## Work to complete
Reading the records below, count the lines in which the string "shown" appears; write the number only.

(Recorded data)
_ _ _
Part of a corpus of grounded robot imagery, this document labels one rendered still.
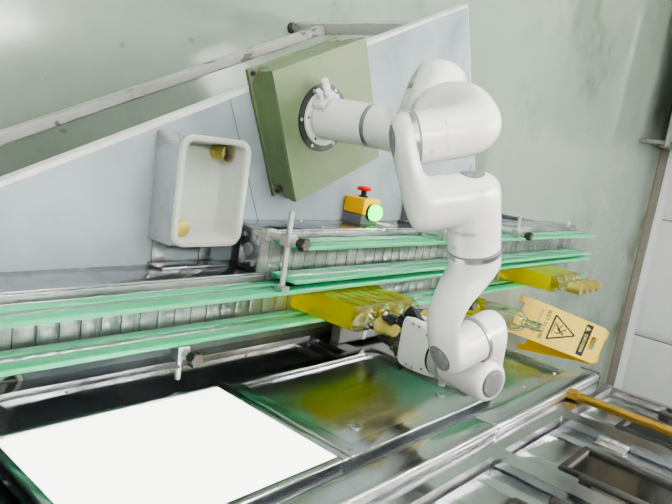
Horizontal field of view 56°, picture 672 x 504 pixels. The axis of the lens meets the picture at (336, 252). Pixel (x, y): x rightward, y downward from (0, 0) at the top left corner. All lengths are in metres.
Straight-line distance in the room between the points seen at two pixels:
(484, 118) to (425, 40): 0.96
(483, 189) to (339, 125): 0.52
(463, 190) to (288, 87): 0.59
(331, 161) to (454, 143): 0.59
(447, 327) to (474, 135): 0.30
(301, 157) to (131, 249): 0.43
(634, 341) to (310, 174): 6.04
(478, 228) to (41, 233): 0.77
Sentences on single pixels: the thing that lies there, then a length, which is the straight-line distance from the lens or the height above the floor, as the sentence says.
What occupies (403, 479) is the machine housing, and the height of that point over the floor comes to 1.39.
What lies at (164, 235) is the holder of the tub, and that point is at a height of 0.81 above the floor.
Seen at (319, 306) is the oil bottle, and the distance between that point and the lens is 1.42.
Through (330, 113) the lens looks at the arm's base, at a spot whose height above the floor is 0.91.
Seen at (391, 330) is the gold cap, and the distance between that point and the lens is 1.32.
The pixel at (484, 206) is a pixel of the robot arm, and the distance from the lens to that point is 0.97.
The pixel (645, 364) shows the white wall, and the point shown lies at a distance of 7.29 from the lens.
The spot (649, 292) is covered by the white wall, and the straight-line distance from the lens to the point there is 7.18.
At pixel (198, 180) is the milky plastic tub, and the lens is 1.38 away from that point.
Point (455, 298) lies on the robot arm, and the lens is 1.02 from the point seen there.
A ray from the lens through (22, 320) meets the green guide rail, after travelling 1.05.
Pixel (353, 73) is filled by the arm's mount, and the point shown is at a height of 0.84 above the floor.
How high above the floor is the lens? 1.88
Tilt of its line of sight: 40 degrees down
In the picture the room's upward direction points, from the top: 107 degrees clockwise
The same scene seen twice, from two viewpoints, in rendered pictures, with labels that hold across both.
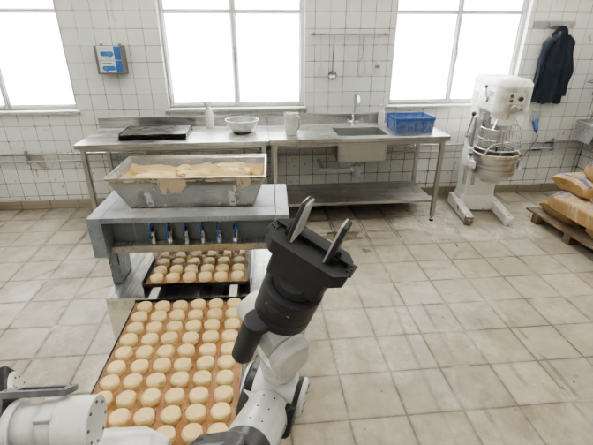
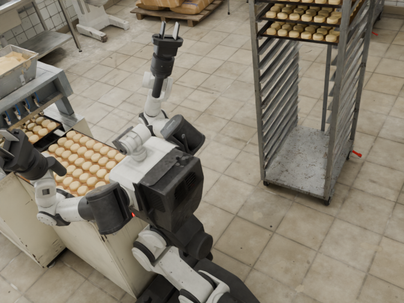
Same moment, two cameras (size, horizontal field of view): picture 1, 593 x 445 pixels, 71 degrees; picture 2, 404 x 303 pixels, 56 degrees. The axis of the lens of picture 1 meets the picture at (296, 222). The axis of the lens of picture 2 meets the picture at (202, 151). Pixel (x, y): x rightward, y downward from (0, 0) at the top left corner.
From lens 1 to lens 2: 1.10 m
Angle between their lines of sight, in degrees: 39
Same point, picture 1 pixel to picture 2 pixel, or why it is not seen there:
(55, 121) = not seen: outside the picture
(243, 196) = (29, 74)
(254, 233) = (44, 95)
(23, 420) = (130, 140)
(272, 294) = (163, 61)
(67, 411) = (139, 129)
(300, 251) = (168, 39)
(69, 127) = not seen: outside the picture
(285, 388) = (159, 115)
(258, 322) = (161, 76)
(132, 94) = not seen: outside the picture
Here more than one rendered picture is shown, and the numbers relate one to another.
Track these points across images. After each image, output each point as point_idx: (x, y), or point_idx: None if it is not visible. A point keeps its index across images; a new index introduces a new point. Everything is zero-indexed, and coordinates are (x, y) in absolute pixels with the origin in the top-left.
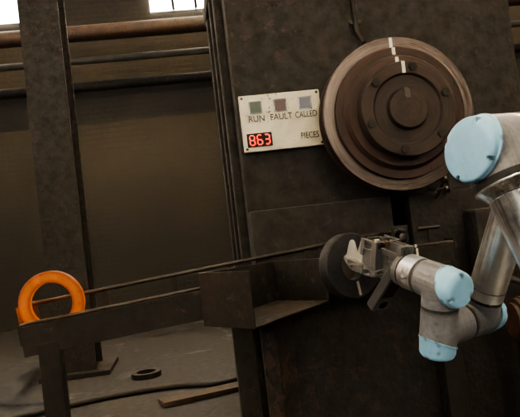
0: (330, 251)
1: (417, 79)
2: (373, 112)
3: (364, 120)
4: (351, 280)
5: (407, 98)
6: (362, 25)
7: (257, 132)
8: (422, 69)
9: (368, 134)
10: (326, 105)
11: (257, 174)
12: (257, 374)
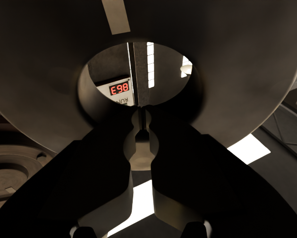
0: (233, 142)
1: (2, 196)
2: (42, 164)
3: (50, 156)
4: (164, 38)
5: (8, 186)
6: None
7: (121, 92)
8: (2, 204)
9: (39, 146)
10: None
11: (117, 60)
12: None
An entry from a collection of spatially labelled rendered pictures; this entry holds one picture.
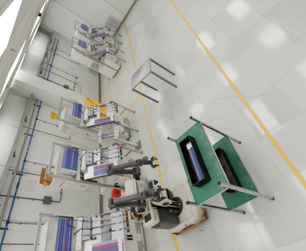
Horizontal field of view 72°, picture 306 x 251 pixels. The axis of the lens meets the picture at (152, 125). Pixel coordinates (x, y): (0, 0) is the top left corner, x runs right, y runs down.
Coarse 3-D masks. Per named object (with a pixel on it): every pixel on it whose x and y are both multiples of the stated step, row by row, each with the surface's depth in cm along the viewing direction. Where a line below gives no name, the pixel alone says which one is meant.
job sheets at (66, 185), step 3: (63, 183) 410; (66, 183) 412; (69, 183) 414; (72, 183) 416; (60, 186) 416; (63, 186) 418; (66, 186) 419; (69, 186) 421; (72, 186) 424; (75, 186) 426; (81, 186) 430; (84, 186) 432; (87, 186) 434
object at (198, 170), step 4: (188, 144) 252; (188, 148) 250; (192, 148) 245; (192, 152) 243; (192, 156) 241; (192, 160) 239; (196, 160) 235; (196, 164) 233; (196, 168) 231; (200, 168) 227; (196, 172) 229; (200, 172) 225; (200, 176) 223
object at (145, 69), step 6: (150, 60) 456; (144, 66) 464; (150, 66) 444; (162, 66) 479; (138, 72) 478; (144, 72) 454; (150, 72) 438; (132, 78) 493; (138, 78) 468; (144, 78) 451; (162, 78) 454; (132, 84) 482; (138, 84) 465; (144, 84) 522; (174, 84) 476; (132, 90) 479; (156, 90) 542; (144, 96) 498; (156, 102) 518
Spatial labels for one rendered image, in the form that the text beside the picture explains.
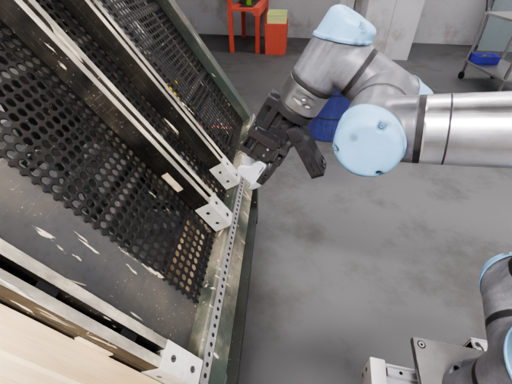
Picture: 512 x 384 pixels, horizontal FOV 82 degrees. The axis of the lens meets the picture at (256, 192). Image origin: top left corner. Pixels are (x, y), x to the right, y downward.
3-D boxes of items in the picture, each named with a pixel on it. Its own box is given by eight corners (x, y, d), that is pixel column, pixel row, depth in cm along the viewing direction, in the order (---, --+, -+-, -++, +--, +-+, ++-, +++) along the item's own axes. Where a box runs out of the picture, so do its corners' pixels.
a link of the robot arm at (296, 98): (331, 88, 51) (329, 107, 45) (315, 109, 54) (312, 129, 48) (293, 64, 50) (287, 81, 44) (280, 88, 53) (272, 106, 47)
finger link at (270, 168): (257, 171, 61) (278, 141, 56) (265, 176, 62) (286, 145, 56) (253, 185, 58) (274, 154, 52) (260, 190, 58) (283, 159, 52)
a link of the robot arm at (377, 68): (391, 156, 42) (328, 110, 42) (398, 123, 50) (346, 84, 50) (438, 113, 36) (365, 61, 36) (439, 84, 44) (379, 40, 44)
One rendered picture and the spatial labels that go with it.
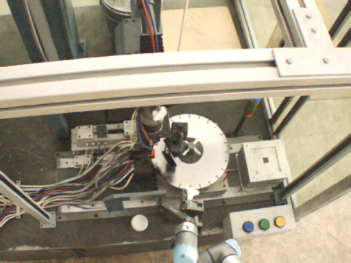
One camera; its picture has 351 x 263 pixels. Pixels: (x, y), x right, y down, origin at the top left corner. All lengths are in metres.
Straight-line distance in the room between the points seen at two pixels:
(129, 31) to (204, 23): 1.11
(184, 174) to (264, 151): 0.39
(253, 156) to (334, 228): 1.24
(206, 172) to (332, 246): 1.42
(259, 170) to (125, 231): 0.64
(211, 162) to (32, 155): 0.84
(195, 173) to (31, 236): 0.77
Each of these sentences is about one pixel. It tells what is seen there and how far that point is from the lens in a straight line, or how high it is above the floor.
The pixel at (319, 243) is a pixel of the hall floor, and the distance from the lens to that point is 2.68.
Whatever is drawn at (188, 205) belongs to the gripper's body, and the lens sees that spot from 1.36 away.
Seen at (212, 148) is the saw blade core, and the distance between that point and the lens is 1.58.
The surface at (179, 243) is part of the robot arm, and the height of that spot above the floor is 1.18.
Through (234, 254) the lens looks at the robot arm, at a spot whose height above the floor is 1.13.
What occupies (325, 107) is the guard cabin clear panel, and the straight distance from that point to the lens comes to 1.41.
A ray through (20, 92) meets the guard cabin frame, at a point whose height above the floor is 2.05.
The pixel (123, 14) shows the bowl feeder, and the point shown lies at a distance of 1.75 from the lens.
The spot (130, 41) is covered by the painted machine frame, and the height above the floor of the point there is 1.52.
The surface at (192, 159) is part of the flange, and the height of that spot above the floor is 0.96.
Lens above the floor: 2.40
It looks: 66 degrees down
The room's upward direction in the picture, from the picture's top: 12 degrees clockwise
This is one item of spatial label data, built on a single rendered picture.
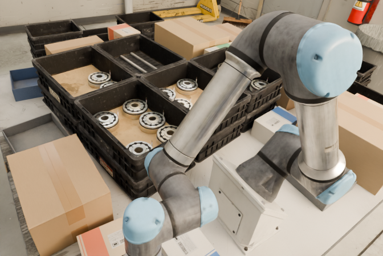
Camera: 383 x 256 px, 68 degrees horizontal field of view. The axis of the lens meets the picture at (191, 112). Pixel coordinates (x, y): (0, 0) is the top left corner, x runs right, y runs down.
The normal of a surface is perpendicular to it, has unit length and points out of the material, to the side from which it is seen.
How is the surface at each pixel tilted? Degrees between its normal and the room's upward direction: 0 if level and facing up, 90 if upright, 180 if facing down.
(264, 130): 90
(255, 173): 29
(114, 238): 0
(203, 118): 60
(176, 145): 54
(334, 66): 77
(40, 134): 0
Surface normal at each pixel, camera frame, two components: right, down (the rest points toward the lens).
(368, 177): -0.76, 0.32
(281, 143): -0.61, -0.44
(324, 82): 0.41, 0.39
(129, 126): 0.10, -0.79
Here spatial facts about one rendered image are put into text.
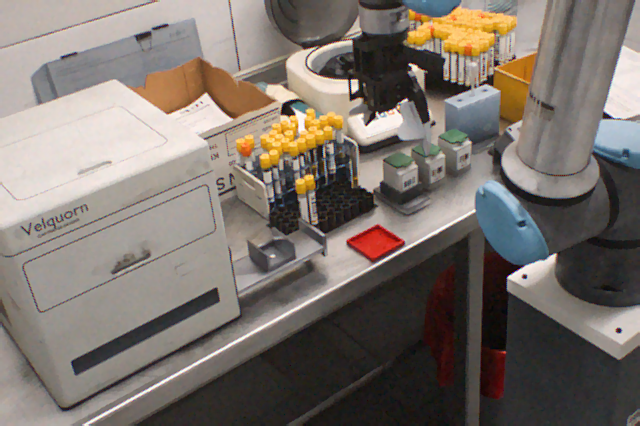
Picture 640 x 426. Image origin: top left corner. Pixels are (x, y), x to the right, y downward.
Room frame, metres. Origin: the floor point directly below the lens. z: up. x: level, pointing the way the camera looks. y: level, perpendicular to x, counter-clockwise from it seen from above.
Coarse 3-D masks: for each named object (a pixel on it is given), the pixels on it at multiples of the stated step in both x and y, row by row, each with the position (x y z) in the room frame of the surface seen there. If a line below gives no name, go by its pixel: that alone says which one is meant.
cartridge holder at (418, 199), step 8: (384, 184) 1.21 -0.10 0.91; (416, 184) 1.20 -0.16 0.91; (376, 192) 1.22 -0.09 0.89; (384, 192) 1.21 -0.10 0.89; (392, 192) 1.19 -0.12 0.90; (400, 192) 1.18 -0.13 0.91; (408, 192) 1.18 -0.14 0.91; (416, 192) 1.19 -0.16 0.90; (384, 200) 1.21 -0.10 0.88; (392, 200) 1.19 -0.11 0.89; (400, 200) 1.18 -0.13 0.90; (408, 200) 1.18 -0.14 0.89; (416, 200) 1.18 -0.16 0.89; (424, 200) 1.18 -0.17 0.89; (400, 208) 1.17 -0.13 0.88; (408, 208) 1.16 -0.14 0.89; (416, 208) 1.17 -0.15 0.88
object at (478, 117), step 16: (464, 96) 1.38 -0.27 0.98; (480, 96) 1.38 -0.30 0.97; (496, 96) 1.39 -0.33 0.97; (448, 112) 1.37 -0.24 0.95; (464, 112) 1.35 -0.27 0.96; (480, 112) 1.37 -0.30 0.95; (496, 112) 1.39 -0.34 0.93; (448, 128) 1.37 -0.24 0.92; (464, 128) 1.35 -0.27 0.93; (480, 128) 1.37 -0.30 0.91; (496, 128) 1.39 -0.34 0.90; (480, 144) 1.36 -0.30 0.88
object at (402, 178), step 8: (384, 168) 1.21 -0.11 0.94; (392, 168) 1.20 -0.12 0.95; (400, 168) 1.19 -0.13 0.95; (408, 168) 1.20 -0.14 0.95; (416, 168) 1.20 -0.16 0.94; (384, 176) 1.22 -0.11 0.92; (392, 176) 1.20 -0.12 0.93; (400, 176) 1.18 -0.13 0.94; (408, 176) 1.19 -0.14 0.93; (416, 176) 1.20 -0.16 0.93; (392, 184) 1.20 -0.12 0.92; (400, 184) 1.18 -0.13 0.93; (408, 184) 1.19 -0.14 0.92
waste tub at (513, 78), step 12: (516, 60) 1.52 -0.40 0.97; (528, 60) 1.54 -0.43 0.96; (504, 72) 1.47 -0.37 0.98; (516, 72) 1.52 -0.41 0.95; (528, 72) 1.54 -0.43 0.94; (504, 84) 1.47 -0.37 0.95; (516, 84) 1.44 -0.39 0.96; (528, 84) 1.41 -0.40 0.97; (504, 96) 1.47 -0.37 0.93; (516, 96) 1.44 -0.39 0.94; (504, 108) 1.46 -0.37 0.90; (516, 108) 1.44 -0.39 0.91; (516, 120) 1.43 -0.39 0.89
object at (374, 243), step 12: (372, 228) 1.12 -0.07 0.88; (384, 228) 1.12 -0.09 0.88; (348, 240) 1.09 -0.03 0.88; (360, 240) 1.10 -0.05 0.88; (372, 240) 1.10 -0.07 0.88; (384, 240) 1.09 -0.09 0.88; (396, 240) 1.09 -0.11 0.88; (360, 252) 1.07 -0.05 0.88; (372, 252) 1.06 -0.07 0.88; (384, 252) 1.05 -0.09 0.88
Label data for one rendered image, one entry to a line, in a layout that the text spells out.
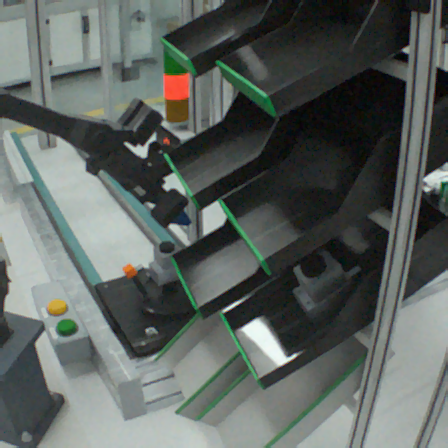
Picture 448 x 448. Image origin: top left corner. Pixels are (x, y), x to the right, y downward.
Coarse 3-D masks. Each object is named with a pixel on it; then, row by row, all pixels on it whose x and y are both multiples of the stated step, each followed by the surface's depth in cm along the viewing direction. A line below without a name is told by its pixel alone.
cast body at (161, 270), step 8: (160, 248) 110; (168, 248) 109; (176, 248) 111; (160, 256) 109; (168, 256) 109; (152, 264) 112; (160, 264) 110; (168, 264) 110; (152, 272) 112; (160, 272) 110; (168, 272) 111; (176, 272) 112; (160, 280) 111; (168, 280) 111; (176, 280) 112
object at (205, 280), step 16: (224, 224) 86; (208, 240) 87; (224, 240) 87; (240, 240) 86; (176, 256) 86; (192, 256) 87; (208, 256) 86; (224, 256) 84; (240, 256) 83; (192, 272) 85; (208, 272) 83; (224, 272) 82; (240, 272) 80; (256, 272) 76; (192, 288) 82; (208, 288) 81; (224, 288) 79; (240, 288) 76; (208, 304) 76; (224, 304) 77
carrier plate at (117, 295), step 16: (144, 272) 125; (96, 288) 120; (112, 288) 120; (128, 288) 120; (112, 304) 115; (128, 304) 115; (128, 320) 111; (144, 320) 111; (128, 336) 107; (144, 336) 107; (160, 336) 107; (144, 352) 103
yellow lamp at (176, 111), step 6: (168, 102) 118; (174, 102) 117; (180, 102) 117; (186, 102) 118; (168, 108) 118; (174, 108) 118; (180, 108) 118; (186, 108) 119; (168, 114) 119; (174, 114) 118; (180, 114) 119; (186, 114) 119; (168, 120) 120; (174, 120) 119; (180, 120) 119; (186, 120) 120
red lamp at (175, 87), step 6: (168, 78) 115; (174, 78) 114; (180, 78) 115; (186, 78) 116; (168, 84) 116; (174, 84) 115; (180, 84) 115; (186, 84) 116; (168, 90) 116; (174, 90) 116; (180, 90) 116; (186, 90) 117; (168, 96) 117; (174, 96) 116; (180, 96) 117; (186, 96) 118
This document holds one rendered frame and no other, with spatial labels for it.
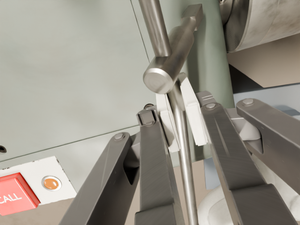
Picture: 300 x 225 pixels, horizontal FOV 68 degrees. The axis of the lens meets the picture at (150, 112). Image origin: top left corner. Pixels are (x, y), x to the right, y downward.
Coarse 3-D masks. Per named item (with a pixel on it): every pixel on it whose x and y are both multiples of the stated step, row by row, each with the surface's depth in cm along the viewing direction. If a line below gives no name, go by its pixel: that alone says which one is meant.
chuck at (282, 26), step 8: (280, 0) 26; (288, 0) 26; (296, 0) 26; (280, 8) 26; (288, 8) 27; (296, 8) 27; (280, 16) 28; (288, 16) 28; (296, 16) 28; (272, 24) 29; (280, 24) 29; (288, 24) 29; (296, 24) 30; (272, 32) 31; (280, 32) 31; (288, 32) 32; (296, 32) 33; (264, 40) 33; (272, 40) 35
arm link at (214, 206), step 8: (216, 192) 74; (208, 200) 74; (216, 200) 72; (224, 200) 69; (200, 208) 75; (208, 208) 72; (216, 208) 69; (224, 208) 67; (200, 216) 73; (208, 216) 71; (216, 216) 68; (224, 216) 65; (200, 224) 73; (208, 224) 70; (216, 224) 67; (224, 224) 64; (232, 224) 62
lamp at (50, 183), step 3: (45, 180) 31; (48, 180) 31; (51, 180) 31; (54, 180) 31; (45, 183) 31; (48, 183) 31; (51, 183) 31; (54, 183) 31; (57, 183) 31; (48, 186) 32; (51, 186) 32; (54, 186) 32; (57, 186) 32
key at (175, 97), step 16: (144, 0) 13; (144, 16) 14; (160, 16) 13; (160, 32) 14; (160, 48) 15; (176, 80) 17; (176, 96) 17; (176, 112) 19; (176, 128) 20; (192, 176) 22; (192, 192) 23; (192, 208) 24; (192, 224) 26
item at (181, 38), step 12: (192, 12) 20; (180, 24) 19; (192, 24) 19; (168, 36) 17; (180, 36) 17; (192, 36) 18; (180, 48) 16; (156, 60) 15; (168, 60) 15; (180, 60) 16; (144, 72) 15; (156, 72) 14; (168, 72) 14; (156, 84) 15; (168, 84) 15
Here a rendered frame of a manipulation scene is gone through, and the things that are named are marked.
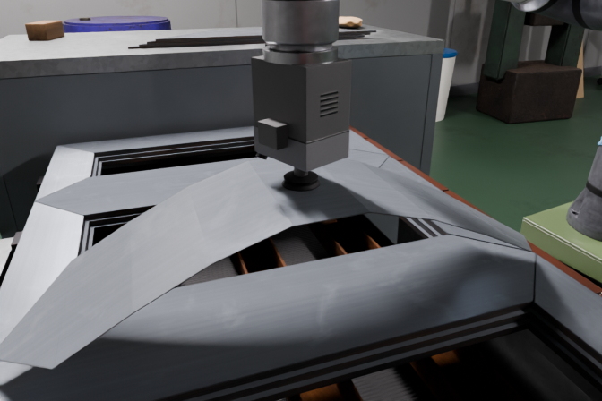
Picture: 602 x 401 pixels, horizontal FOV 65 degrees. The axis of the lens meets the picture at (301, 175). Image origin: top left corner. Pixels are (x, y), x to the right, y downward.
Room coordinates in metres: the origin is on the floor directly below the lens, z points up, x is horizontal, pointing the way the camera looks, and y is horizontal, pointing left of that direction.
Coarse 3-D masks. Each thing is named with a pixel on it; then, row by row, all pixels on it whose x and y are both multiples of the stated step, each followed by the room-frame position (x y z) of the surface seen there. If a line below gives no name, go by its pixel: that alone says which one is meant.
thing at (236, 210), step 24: (240, 168) 0.54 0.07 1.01; (192, 192) 0.51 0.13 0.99; (216, 192) 0.49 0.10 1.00; (240, 192) 0.48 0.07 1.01; (264, 192) 0.46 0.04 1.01; (216, 216) 0.44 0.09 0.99; (240, 216) 0.43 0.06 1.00; (264, 216) 0.41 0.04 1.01; (216, 240) 0.39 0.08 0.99; (240, 240) 0.38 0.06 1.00
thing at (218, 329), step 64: (384, 256) 0.60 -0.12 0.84; (448, 256) 0.60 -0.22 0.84; (512, 256) 0.60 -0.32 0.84; (128, 320) 0.45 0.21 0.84; (192, 320) 0.45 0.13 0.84; (256, 320) 0.45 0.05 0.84; (320, 320) 0.45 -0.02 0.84; (384, 320) 0.45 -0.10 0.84; (448, 320) 0.45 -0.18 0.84; (512, 320) 0.47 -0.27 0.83; (0, 384) 0.36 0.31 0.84; (64, 384) 0.36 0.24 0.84; (128, 384) 0.36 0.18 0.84; (192, 384) 0.36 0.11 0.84; (256, 384) 0.37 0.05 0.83; (320, 384) 0.38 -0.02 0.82
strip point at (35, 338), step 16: (64, 272) 0.46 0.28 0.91; (48, 288) 0.44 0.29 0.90; (64, 288) 0.43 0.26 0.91; (48, 304) 0.41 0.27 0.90; (64, 304) 0.40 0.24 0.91; (32, 320) 0.40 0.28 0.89; (48, 320) 0.38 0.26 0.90; (16, 336) 0.38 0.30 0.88; (32, 336) 0.37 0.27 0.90; (48, 336) 0.36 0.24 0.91; (0, 352) 0.37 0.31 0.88; (16, 352) 0.36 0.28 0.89; (32, 352) 0.35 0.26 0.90; (48, 352) 0.33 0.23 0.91; (48, 368) 0.31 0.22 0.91
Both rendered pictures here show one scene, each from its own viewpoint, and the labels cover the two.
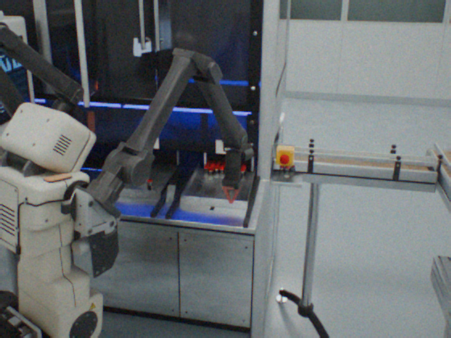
_ _ _
## Solution for this problem
4